Markets stocks

Fear Reigns.

"In a significant way".

US equities careened sharply lower in volatile trading on Thursday, in keeping with the current environment, where sentiment is hostage to coronavirus headlines and markets are beholden to an underlying setup that’s conducive to exaggerated price action.

Texas health officials announced the state’s first coronavirus case outside of a federal quarantine site in what commissioner John Hellerstedt called a “significant development”. The patient was infected while traveling outside the country, apparently. New York now has 22 cases, double the number from just a day ago. “The number has to go up if you continue to test”, Andrew Cuomo said. “I’m worried about undue fear and anxiety”. New Jersey has its first case, a 32-year-old man.
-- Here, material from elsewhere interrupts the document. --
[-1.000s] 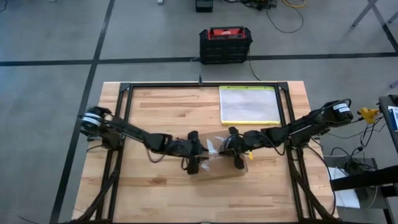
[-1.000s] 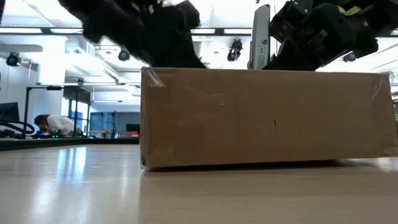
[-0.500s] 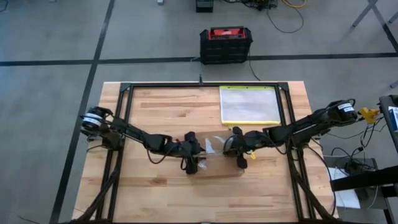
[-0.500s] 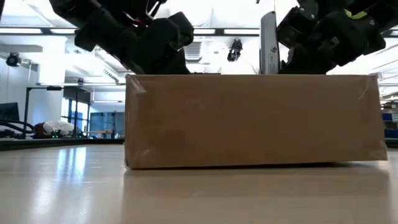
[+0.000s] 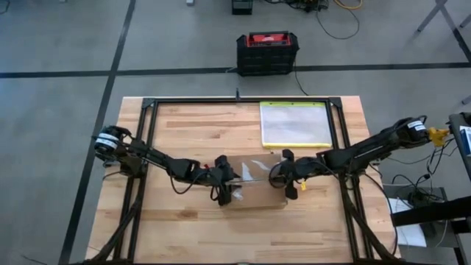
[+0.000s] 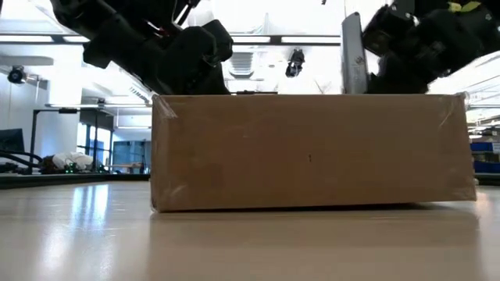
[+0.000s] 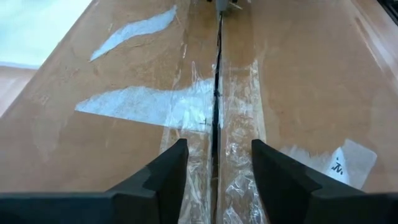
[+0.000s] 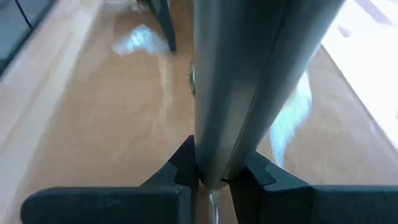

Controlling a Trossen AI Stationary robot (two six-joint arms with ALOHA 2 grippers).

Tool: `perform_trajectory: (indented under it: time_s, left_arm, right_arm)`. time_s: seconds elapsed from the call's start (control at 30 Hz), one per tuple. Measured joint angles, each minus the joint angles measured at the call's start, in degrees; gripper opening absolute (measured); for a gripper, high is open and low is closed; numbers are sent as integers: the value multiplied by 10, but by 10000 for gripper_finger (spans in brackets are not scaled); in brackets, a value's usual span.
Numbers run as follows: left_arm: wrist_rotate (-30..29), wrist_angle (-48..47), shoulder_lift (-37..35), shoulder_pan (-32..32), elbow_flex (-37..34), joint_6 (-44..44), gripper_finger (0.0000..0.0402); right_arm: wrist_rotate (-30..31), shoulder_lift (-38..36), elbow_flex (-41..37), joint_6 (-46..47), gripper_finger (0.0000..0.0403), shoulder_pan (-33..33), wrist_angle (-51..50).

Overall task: Unpack boxes
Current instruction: Open the brown box using the gray cutter

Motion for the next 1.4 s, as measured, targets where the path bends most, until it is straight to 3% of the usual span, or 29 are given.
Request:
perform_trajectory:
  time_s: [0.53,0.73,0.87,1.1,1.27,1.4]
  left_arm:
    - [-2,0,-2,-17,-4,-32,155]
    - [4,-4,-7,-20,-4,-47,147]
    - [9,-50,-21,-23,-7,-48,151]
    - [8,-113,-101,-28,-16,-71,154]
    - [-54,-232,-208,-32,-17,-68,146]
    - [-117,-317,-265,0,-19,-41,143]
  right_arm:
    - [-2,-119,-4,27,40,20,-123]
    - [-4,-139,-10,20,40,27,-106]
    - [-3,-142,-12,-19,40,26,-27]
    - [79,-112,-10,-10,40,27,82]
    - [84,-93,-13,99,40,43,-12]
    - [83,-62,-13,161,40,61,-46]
It’s not known how he contracted the illness.

10-year US yields fell below 0.90% around the time the slide in stocks accelerated. The curve flattened. USDJPY touched a six-month low.

Meanwhile, Italy reported 3,858 virus cases, up sharply from 3,089 on Wednesday. There are 3,296 active patients in Italy, 414 recoveries and 148 deaths. France’s infection total jumped 92 to 377, with a half-dozen deaths.

The UK now has 115 cases, with 25 in London. “It is now highly likely that the virus is going to spread in a significant way”, Boris Johnson’s spokesman James Slack said Thursday.

Like the virus, selling on Wall Street spread in “a significant way” as the headlines continued to roll in.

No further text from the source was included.